In regard to the principle of double effect, in 1957 Judge Devlin in the trial
of Dr. John Bodkin Adams ruled that causing death through the administration of
lethal drugs to a patient, if the intention is sole to alleviate pain, is not
considered murder even if death is a potential or even likely outcome.[38]
Passive euthanasia is legal, by way of advanced decisions giving patients the
right to refuse life-saving treatment. Food and liquid can also be withdrawn
from someone in a permanent vegetative state without the need for court
approval.
Conclusion:
Deprivation of life from compassion throughout the history of humanity appears
as a question that engrosses the attention of lawyers, doctors, sociologists
around the world. In certain stages of the development of civilization, it
represented a permitted form of depriving another person's life, while in the
other stages was strictly prohibited.
Today's legislators basically occupying
three positions, so, they prohibit euthanasia and equate it with ordinary or
privileged murder, or allow it under the assumption of the meeting of prescribed
requirements. Bypassing the countries that privilege euthanasia as less serious
murder, in this paper, we have dealt with some legislations that this phenomenon
strictly prohibits, and those that deprivation of life out of compassion treat
as a permitted medical procedure.
In Islamic countries, such as Iran, Turkey,
and part of Bosnia and Herzegovina, euthanasia is an ordinary murder, punishable
by serious criminal sanctions. At the opposite pole are the Western European
countries, more specifically, the Benelux countries (Netherlands, Belgium, and
Luxembourg), in which deprivation of life from the grace does not constitute a
crime, if it was carried out in accordance with the clearly defined legal rules
and medical procedure.
In this way, we show how a life situation may be in
different legal areas regulated in completely
different ways. Exactly this lack of harmony in the legislative solution in some
European and American countries have led to some adverse events, such as death
tourism, as a phenomenon where inhabitants of one country, where euthanasia is
prohibited, travel to another state where it is allowed, and where physicians
can perform euthanasia. In order to avoid this, it is necessary to achieve a
certain degree of harmonization of legislation or to set appropriate limits in
the legislation that legalized euthanasia. However, how it is possible to
achieve, time will show.
Suggestion:
- People with advanced, potentially fatal illnesses and those close to
them should be able to expect and receive reliable, skillful, and supportive
care
- Physicians, nurses, social workers and other health professionals must
commit themselves to improve care for dying patients and to using existing
knowledge effectively to prevent and relieve pain and other symptoms.
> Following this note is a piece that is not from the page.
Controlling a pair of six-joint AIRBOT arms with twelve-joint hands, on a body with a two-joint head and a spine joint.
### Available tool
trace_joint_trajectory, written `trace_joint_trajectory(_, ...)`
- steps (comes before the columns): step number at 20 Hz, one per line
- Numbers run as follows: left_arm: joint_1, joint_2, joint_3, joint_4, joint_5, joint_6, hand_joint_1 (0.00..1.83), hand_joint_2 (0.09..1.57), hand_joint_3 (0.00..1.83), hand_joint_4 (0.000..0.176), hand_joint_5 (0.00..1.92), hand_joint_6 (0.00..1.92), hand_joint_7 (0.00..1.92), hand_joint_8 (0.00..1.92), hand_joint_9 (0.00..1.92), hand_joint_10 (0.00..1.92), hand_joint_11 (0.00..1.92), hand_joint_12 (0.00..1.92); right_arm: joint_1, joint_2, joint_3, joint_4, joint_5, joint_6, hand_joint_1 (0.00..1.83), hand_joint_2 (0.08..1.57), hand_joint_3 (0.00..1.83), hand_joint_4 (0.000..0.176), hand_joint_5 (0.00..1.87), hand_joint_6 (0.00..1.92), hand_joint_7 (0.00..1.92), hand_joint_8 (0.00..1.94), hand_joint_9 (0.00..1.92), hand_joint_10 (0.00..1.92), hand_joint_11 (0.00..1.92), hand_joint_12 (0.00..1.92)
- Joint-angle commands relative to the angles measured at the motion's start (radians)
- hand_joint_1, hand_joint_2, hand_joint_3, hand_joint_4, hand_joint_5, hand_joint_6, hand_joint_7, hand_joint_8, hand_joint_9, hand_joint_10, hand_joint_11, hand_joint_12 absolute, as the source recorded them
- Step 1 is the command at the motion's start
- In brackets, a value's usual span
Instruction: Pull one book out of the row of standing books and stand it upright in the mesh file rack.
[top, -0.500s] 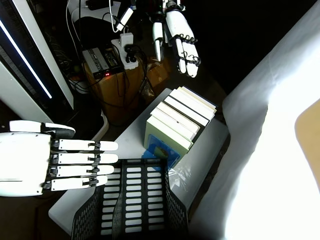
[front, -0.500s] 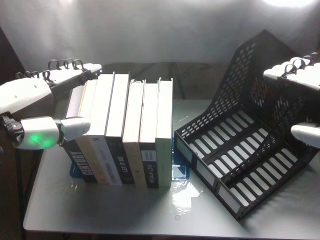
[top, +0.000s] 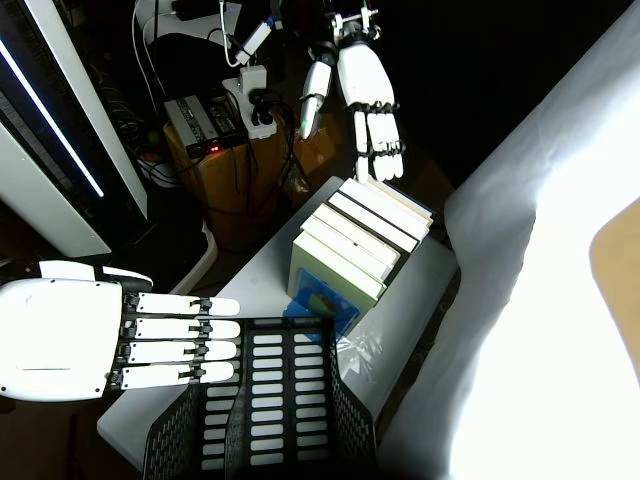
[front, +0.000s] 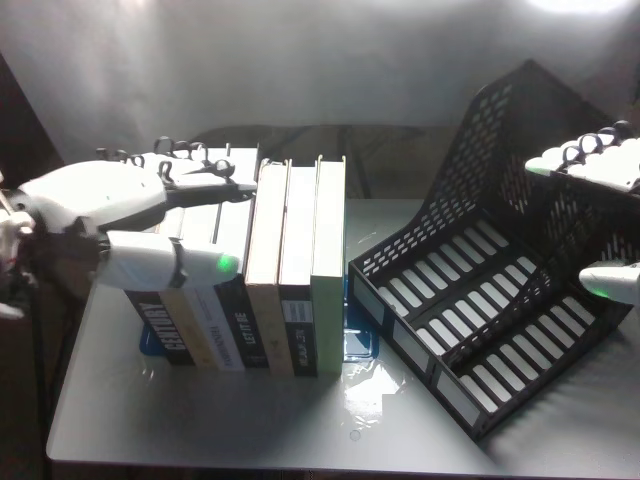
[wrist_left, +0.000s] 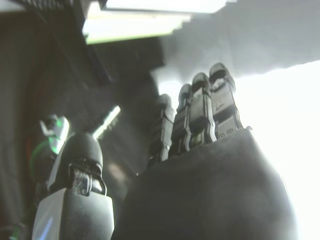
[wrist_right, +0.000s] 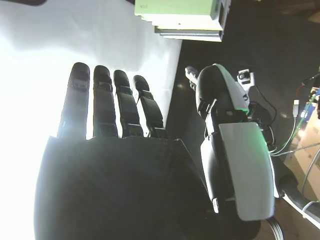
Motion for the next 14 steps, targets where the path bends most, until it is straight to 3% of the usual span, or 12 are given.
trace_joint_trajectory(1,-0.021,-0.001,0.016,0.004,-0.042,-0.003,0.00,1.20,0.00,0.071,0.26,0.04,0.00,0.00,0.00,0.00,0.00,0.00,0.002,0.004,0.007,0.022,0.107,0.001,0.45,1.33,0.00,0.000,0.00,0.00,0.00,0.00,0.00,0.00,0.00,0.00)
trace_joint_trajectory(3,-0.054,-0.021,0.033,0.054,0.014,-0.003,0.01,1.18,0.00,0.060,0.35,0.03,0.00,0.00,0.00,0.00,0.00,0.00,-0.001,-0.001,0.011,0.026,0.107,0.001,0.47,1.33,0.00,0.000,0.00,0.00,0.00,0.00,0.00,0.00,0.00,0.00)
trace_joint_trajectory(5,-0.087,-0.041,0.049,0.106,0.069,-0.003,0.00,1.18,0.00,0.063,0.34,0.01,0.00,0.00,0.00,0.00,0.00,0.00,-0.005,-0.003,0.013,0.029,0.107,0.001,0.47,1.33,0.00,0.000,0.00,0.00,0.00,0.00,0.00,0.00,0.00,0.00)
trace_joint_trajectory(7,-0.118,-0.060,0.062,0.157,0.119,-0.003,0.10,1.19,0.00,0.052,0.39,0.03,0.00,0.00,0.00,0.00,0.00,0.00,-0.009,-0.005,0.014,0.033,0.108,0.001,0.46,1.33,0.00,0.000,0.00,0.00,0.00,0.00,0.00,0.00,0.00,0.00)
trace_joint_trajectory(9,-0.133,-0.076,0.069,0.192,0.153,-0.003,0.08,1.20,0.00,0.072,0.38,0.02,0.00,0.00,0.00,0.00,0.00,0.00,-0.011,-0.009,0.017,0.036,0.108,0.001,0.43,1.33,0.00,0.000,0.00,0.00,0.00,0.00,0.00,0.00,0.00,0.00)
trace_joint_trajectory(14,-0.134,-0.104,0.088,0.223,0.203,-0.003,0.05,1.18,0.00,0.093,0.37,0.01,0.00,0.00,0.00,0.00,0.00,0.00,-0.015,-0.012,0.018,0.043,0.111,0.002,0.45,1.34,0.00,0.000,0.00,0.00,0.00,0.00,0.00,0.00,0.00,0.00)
- Palliative care should become, if not a medical specialty, at least a
defined area of expertise, education, and research.
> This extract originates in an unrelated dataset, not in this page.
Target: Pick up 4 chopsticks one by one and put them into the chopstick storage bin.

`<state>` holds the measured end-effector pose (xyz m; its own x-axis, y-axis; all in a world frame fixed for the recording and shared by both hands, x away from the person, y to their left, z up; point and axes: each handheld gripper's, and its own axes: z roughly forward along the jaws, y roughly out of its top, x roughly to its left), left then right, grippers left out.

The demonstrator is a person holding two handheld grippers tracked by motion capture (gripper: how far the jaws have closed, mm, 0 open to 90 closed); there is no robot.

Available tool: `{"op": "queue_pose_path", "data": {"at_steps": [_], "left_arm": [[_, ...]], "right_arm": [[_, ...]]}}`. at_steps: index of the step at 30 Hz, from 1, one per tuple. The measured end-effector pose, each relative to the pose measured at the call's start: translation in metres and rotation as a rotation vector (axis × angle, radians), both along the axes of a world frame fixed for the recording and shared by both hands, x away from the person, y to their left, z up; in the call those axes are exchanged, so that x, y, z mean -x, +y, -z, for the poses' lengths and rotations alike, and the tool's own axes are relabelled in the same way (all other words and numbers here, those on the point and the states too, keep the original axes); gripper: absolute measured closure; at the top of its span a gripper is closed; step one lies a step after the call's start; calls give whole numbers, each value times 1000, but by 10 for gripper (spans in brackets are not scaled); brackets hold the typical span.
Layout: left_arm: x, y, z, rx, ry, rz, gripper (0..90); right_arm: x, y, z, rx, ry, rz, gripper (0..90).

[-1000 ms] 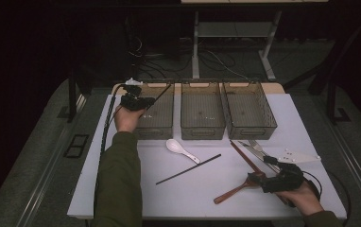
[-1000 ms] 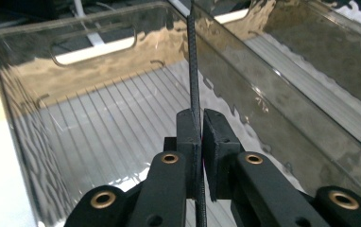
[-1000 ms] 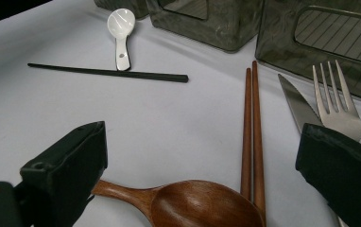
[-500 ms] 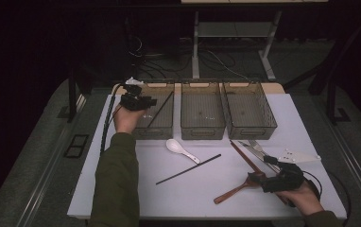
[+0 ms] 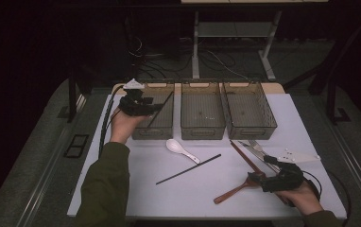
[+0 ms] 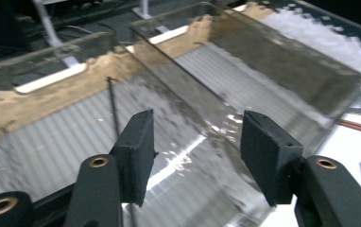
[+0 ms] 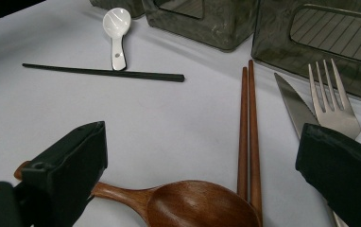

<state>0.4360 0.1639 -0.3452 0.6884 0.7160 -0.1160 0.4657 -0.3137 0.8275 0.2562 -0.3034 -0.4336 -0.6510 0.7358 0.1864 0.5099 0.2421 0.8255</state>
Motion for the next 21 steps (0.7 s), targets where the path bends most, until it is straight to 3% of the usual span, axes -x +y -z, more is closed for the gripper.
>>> {"op": "queue_pose_path", "data": {"at_steps": [6, 10, 17, 21], "left_arm": [[23, -4, -5, 14, -14, 58, 398], [37, -9, -5, 53, -10, 99, 370], [56, -20, 1, 46, -19, 143, 340], [65, -25, 6, 56, -28, 161, 337]], "right_arm": [[0, 0, 0, 3, -4, -2, 33], [1, 1, 0, 6, -3, -8, 33], [0, 1, 0, -7, -14, -30, 33], [-2, 7, 3, 21, -13, -59, 33]]}}
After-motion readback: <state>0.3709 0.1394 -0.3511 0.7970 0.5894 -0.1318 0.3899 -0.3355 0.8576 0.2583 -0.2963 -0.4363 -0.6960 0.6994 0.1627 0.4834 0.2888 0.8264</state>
- The nation's research the establishment should define and implement
priorities for strengthening the knowledge base for end-of-life care.
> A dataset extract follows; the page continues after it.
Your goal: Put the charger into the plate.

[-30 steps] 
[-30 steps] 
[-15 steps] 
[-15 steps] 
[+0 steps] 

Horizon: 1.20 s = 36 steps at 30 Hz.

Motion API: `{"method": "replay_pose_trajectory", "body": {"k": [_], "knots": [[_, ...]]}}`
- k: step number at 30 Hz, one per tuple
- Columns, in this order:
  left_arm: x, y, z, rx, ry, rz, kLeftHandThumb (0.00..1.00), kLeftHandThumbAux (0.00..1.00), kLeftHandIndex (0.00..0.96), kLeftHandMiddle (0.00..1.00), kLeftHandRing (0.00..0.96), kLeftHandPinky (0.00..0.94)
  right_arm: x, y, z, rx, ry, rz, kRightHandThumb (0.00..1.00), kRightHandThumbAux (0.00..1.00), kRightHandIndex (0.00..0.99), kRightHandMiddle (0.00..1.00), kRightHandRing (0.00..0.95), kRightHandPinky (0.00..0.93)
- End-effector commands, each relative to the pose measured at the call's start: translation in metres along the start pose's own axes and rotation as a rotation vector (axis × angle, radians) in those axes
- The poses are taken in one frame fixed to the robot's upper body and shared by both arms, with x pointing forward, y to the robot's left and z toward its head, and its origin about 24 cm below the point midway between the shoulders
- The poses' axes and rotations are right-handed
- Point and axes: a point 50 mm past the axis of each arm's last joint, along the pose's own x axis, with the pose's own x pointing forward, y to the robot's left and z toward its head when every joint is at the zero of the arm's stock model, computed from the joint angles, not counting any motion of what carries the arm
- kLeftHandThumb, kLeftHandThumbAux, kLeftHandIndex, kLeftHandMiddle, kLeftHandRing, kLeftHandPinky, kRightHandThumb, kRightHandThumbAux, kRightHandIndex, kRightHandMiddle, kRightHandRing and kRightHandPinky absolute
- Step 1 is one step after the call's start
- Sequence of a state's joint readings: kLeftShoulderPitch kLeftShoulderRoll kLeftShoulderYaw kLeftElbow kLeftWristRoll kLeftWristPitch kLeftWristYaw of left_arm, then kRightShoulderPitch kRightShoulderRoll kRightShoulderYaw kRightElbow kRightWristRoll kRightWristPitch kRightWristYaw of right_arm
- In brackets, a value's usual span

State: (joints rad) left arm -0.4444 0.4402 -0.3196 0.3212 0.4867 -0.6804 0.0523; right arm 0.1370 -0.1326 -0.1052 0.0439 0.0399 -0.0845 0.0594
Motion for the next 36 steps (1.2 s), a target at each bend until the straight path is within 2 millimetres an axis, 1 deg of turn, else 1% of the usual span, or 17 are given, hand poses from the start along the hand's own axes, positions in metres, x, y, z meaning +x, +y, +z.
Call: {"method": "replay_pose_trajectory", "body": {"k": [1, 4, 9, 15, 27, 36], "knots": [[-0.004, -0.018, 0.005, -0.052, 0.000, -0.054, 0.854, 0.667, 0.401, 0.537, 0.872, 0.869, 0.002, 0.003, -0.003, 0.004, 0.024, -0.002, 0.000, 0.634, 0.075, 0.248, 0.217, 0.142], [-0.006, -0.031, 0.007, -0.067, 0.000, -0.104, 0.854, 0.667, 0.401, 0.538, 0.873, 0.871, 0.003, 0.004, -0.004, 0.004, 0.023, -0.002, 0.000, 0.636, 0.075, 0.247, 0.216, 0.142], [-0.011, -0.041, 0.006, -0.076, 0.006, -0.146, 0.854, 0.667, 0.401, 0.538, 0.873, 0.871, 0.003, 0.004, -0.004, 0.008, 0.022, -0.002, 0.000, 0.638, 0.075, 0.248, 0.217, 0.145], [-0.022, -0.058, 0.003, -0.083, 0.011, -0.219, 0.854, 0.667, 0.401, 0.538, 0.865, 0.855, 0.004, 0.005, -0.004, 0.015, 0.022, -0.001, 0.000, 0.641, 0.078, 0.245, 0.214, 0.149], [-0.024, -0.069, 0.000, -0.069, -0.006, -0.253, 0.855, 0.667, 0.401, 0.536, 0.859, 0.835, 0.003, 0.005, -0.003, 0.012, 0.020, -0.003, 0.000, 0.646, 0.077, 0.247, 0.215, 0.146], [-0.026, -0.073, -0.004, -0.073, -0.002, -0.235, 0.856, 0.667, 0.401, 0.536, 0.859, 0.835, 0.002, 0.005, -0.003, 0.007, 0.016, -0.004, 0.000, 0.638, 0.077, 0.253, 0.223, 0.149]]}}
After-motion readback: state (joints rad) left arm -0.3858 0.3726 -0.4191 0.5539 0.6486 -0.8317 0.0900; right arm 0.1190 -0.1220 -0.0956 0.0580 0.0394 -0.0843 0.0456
- I personally believe that passive euthanasia should be legalized and
protected by the law. However, the legalization of euthanasia must be
accompanied with a number of definite and specific restrictions, which must
be well thought out after consideration of its effects as a public policy,
as well as an individual right.
- Furthermore, only voluntary euthanasia as a form of active euthanasia
should be legalized.
- A document should be signed by the patients themselves stating that they
wish to receive euthanasia.
- However, nonvoluntary euthanasia, which is delivered when the patient is in
an unfit state to make the decision themselves, and involuntary euthanasia, or
euthanasia without patient consent, should remain as illicit activities
- This framework would prevent discrimination and misuse of euthanasia.
Euthanasia should only be opted for as a last resort, after an evaluation of
both physicians as well as psychiatrists when required.
- Finally, alternatives such as palliative Care should be encouraged and
considered before opting for euthanasia.